Justice Frankfurter, the author of the majority opinion in National Broadcasting Co., was not inclined to limit the FCC to the modest task of defining frequencies that private parties could utilize without interference from each other. He, like James Landis, another famous Harvard figure, extolled the expertise and impartiality of administrative agencies. The central issue in National Broadcasting Co. was as follows: Is the job of the FCC to make sure that property rights are consistent so that there is no interference between one station and another? Justice Frankfurter, in the most confident terms, stated that it was quite clear that in regard to this particular statute, the Court was obligated not only to let the FCC set the rules of the road, but also to determine the composition of the traffic:
Yet we are asked to regard the Commission as a kind of traffic officer, policing the wave lengths to prevent stations from interfering with each other. But the Act does not restrict the Commission merely to supervision of the traffic. It puts upon the Commission the burden of determining the composition of that traffic. The facilities of radio are not large enough to accommodate all who wish to use them.
But how does anyone in government decide to set the composition of the traffic? To Justice Frankfurter, it was not possible to create a series of frequencies and then to sell them to the highest bidder, be it a private citizen or firm. Creating these frequencies and policing the interferences would require some modest administrative system, but the overall cost of its operation, both public and private, would likely not reach one percent of the complex system now in place with his blessing.
As is often the case in administrative proceedings, Justice Frankfurter decided that it was impossible for the Court to determine the appropriate standards, so he remanded the case back to the FCC to determine the assignment of these frequencies. Unfortunately, during the sixty-nine years between 1943 and 2012, none of the countless efforts to figure out the appropriate system of allocation has succeeded. The various approaches that have been adopted have thus introduced into the system a level of discretion that places real pressure on rule of law values. For example, would local broadcasting be more important than diverse forecasting, broadcasting, and everything else? This uncertainty resulted in comparative hearings that allowed multiple supplicants to plead their respective cases. The final decisions were largely non-reviewable except on technical procedural grounds, as establishing a normative framework to solve the problem that Justice Frankfurter delegated to the FCC - but could never accomplish himself - proved to be impossible.
What should have happened?

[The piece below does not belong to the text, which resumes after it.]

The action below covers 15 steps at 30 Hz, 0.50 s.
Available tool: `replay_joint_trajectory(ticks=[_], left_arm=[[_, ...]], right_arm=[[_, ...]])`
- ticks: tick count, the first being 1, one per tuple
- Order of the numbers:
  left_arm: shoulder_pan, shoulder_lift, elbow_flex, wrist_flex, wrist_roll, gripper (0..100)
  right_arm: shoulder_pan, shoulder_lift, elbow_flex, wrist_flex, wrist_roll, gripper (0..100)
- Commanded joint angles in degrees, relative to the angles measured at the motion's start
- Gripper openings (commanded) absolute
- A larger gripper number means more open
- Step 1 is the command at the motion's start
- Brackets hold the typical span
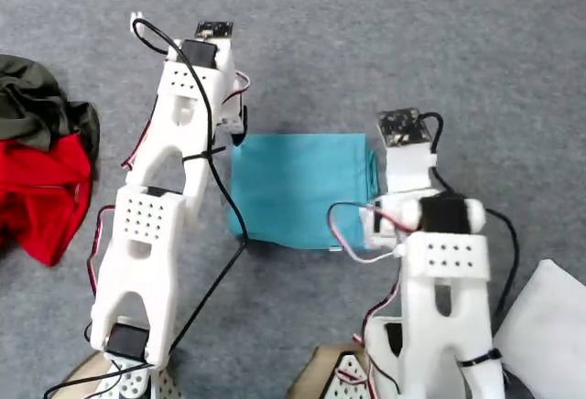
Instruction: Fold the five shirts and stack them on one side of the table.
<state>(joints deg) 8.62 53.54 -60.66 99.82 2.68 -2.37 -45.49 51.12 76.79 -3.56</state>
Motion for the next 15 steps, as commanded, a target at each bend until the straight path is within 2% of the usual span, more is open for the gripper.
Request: replay_joint_trajectory(ticks=[1, 4, 8, 15], left_arm=[[0.0, 0.4, -2.29, -0.44, 0.26, 15], [0.18, 1.45, -3.87, -0.44, 0.26, 15], [1.49, 2.51, -5.45, -0.35, 0.44, 15], [3.96, 2.68, -5.63, -0.35, 0.53, 15]], right_arm=[[-4.44, -1.71, 2.95, -7.74, -18.29, 16.6], [-8.13, -1.71, 8.04, -14.24, -26.11, 25.9], [-11.21, -1.71, 12.35, -20.22, -29.71, 36.2], [-11.21, -1.63, 12.97, -20.75, -32.97, 37.8]])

The moment the frequency is allocated to a party, the question becomes whether it is assignable. The answer is, of course it is freely assignable once it has been given to an individual institution. As a result, all the rents from the bidding would go to the person who won the lottery the first time around and who sold the frequency to somebody else. But the second assignee does not get a permanent interest in the frequency because the process requires the party who received the initial assignment to go through a license renewal on a periodic basis, which only injects more cost and some long-term uncertainty into the system. To be sure, one risk of the property-rights solution to frequency allocation is that it could result in oligopoly ownership by a few major companies who broadcast to mainstream audiences, eliminating some fringe groups. Instead of creating a sensible system of antitrust regulation for frequencies, though, Justice Frankfurter conferred huge amounts of discretion on an administrative agency whose raison d'etre is the disregard of stable systems of property rights.

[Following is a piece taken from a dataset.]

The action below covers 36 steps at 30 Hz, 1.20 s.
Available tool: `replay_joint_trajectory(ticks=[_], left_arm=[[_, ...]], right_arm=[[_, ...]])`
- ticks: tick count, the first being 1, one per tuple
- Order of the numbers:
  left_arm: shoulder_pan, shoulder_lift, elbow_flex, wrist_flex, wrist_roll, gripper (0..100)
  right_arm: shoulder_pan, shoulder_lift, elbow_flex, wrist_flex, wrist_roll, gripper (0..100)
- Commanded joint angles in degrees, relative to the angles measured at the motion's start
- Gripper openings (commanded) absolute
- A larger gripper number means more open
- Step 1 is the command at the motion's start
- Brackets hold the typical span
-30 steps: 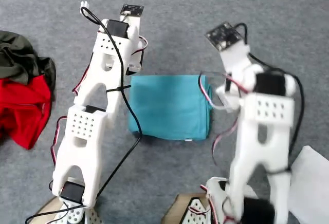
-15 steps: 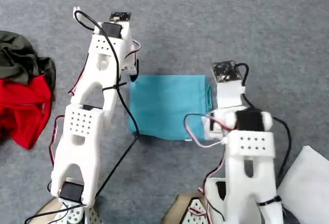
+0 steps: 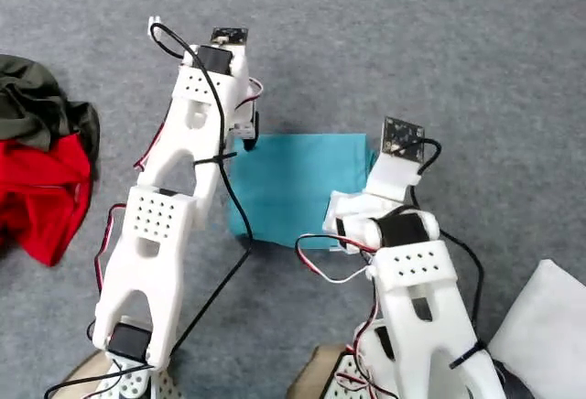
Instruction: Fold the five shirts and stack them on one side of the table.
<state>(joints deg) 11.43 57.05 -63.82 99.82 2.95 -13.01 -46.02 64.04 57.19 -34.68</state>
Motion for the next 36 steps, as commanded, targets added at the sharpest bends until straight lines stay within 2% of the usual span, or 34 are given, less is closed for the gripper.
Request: replay_joint_trajectory(ticks=[1, 10, 16, 31, 36], left_arm=[[1.58, -0.84, -2.29, -0.35, 0.09, 15], [2.29, -0.75, -1.93, -1.41, 0.26, 15], [2.29, -0.75, -1.93, -3.6, 0.26, 15], [2.29, -0.48, -1.41, -3.78, 0.0, 15], [2.2, 2.68, -1.49, -4.57, -0.09, 15]], right_arm=[[-0.57, -1.1, 0.31, -1.14, -2.11, 37.8], [-0.66, -1.1, 10.68, -15.3, -2.73, 37.6], [-5.32, -1.1, 14.37, -21.8, -7.21, 37.6], [-5.41, -0.92, 15.6, -25.32, -7.38, 37.6], [-5.58, 4.53, 14.11, -27.43, -7.3, 37.6]])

Left to their own devices, private broadcasters could have solved the concerns about minority voices being denied access to the frequency spectrum. An interesting example is that of Cosmopolitan Broadcasting Corporation v. FCC, in which Cosmopolitan found its own way to let minority voices onto the spectrum, within the FCC licensing system; it turned itself into a leasing agency for timeslots on its station. What that innovation meant, in effect, was that anybody could buy the frequency between one and two o'clock in the afternoon on a Tuesday. We now can have a Greek show, after which we can have a Turkish show, and then we can have any other show, in any other time slot, by someone willing to lease the appropriate time slot. Subleasing solved the problem of enabling minority voices to be heard. But despite this seemingly desirable result, the FCC lifted Cosmopolitan's license. Why? Because when the station adopted the subleasing strategy, the Court found that it did not discharge the specific statutory task that the Federal Communications Act conferred upon it, namely, to make conscientious personal decisions as to how the frequency ought to be used.

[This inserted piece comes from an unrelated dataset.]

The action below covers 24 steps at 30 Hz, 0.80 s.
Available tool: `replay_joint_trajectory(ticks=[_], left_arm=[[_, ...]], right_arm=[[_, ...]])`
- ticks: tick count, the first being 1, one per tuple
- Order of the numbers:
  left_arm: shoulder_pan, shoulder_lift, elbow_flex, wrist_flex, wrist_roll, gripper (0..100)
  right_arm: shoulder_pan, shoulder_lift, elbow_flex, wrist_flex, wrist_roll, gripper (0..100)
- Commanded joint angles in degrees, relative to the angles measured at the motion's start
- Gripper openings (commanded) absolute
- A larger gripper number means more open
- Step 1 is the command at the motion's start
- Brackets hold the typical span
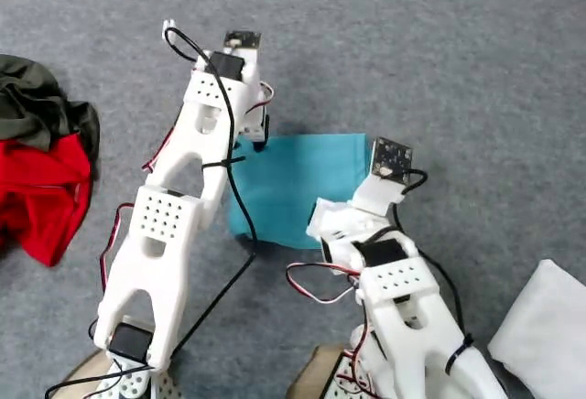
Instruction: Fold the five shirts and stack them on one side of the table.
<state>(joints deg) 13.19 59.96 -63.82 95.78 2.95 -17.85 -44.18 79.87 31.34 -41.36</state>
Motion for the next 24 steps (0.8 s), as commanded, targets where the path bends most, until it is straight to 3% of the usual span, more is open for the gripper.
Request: replay_joint_trajectory(ticks=[1, 14, 20, 24], left_arm=[[0.53, 0.13, -1.49, -0.35, 0.09, 15], [0.35, 0.84, -1.05, -0.62, 0.0, 15], [0.18, 0.84, -1.41, -0.79, -0.09, 15], [0.09, 0.84, -1.41, -0.79, -0.09, 15]], right_arm=[[-0.66, 4.62, -2.68, -1.41, -0.62, 37.6], [-0.75, 25.01, -13.05, -1.58, -1.85, 36.3], [-0.75, 25.1, -13.76, -1.67, 0.0, 11.8], [-0.57, 25.1, -14.37, -1.32, 2.99, 8.1]])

Such decisionmaking as to how scarce resources should be used is extremely costly because of the necessary level of discretion it entrusts to agencies, without any clear sense of how such discretion is to be used. The implicit premise of Mr. Landis's defense of the modern administrative state is that the abundance of agency expertise could meet whatever challenge was put before them. In truth, any experts in this area would abandon the entire licensing venture as unworkable in light of its intrinsic difficulties. Nonetheless, the FCC was forced to lurch forward despite the absence of an orderly body of knowledge or the possibility of acquiring one. Agency expertise instead became a cover for agency delay or agency bias.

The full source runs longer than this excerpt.